There is a story that runs through this album, but unlike a lot of concept albums, it doesn’t tie itself up in knots by slavishly following it. It works as a companion piece to This Is Exile as it references and brings back a particular character from that album into the story of this one. 7 of the album’s tracks represent each of the deadly sins and how they manifest throughout this story. There’s cults, murder, demons, end of the world type stuff…You know all the fun things you want in your Death Metal.
The title track & A Visceral Retch were perfect aperitif for the full length. Dragging you by the throat back into the Whitechapel sound of old. Diabolic Slumber is a pummeling curb stomp to the skull. Ex Infernis, the album’s middle point is a tribalistic ritual instrumental that gives you pause before the second half of the album kicks your teeth in.
Hate Cult Ritual with its repeated mantra of “We Hunt, We Kill, We Feast, We Conquer” has a bug eyed menace to it, that feels like Morbid Angel covering Lamb of God… The Abysmal Gospel is a schizophrenic piece of thrashed out death metal played at a speed that would make Sonic the Hedgehog concerned.
Bedlam is a downtuned beatdown from the bowels of hell itself. Phil Bozeman sounds like he is channeling several demonic deities at once with his inhuman gymnastics. It’s one of the album’s standout moments that will cave in skulls and crumble venue walls live.

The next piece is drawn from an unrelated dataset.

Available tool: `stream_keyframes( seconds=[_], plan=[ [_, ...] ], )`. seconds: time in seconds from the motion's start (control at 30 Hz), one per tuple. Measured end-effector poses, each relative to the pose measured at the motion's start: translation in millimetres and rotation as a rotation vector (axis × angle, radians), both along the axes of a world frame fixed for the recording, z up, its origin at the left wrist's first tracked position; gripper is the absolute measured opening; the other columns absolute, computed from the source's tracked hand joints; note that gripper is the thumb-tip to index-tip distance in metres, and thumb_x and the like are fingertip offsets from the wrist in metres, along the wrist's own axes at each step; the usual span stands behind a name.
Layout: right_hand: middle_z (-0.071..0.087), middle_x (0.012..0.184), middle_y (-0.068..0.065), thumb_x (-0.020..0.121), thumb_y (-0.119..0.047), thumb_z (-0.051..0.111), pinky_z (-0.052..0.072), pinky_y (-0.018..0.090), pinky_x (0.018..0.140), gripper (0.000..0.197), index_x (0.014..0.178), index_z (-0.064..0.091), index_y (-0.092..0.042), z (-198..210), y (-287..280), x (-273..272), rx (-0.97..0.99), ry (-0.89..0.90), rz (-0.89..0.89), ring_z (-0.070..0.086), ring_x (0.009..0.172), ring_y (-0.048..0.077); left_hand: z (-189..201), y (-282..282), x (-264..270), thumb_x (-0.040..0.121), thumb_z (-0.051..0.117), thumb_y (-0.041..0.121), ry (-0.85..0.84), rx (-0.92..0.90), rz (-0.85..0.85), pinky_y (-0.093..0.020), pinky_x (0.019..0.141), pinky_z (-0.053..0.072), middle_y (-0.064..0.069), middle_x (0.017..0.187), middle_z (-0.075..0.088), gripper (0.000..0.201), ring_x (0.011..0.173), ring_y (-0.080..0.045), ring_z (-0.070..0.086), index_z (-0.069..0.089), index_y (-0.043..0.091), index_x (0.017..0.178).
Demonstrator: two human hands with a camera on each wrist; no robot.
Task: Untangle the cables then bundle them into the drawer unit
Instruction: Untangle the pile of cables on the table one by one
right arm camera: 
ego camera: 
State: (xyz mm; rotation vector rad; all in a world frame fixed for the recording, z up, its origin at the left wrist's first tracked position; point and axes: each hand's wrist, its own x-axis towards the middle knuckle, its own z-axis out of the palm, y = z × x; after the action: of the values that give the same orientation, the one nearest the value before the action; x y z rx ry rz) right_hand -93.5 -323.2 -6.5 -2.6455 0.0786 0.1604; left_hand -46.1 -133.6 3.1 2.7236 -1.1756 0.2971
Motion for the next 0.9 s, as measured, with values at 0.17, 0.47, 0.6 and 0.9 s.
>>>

Mammoth God & Nothing Is Coming for Any of Us are two of the most epic songs Whitechapel has ever written. The former of which is all stomp and sinister swagger, featuring one of the records hardest line “I Am the Mammoth God…I am the slayer of gods…” The latter of the two feels like the end of the world itself. Paranoid, chaotic urgency in its first half gives way to some fretboard mastery, and one of the most melodic and unforgettable guitar lines they have ever written, as the track slowly fades its way out, bringing the album to a close. The nightmare is over.
Hymns in Dissonance is an intense and extremely gratifying listen. Whitechapel has always been one of the best bands to come out of their generation of Deathcore/Death Metal depending on how you choose to categorise them. They are certainly one of the most interesting. Based on their last couple of releases I’m not sure many were expecting such a horrifying & extreme return to a sound many had thought the band had long abandoned.
This is the album that should put Whitechapel back on a lot of people’s radar, while those who have stayed the course will be richly rewarded. This is the sound of a band coming full circle, creating a masterwork of malevolent intent and precision execution.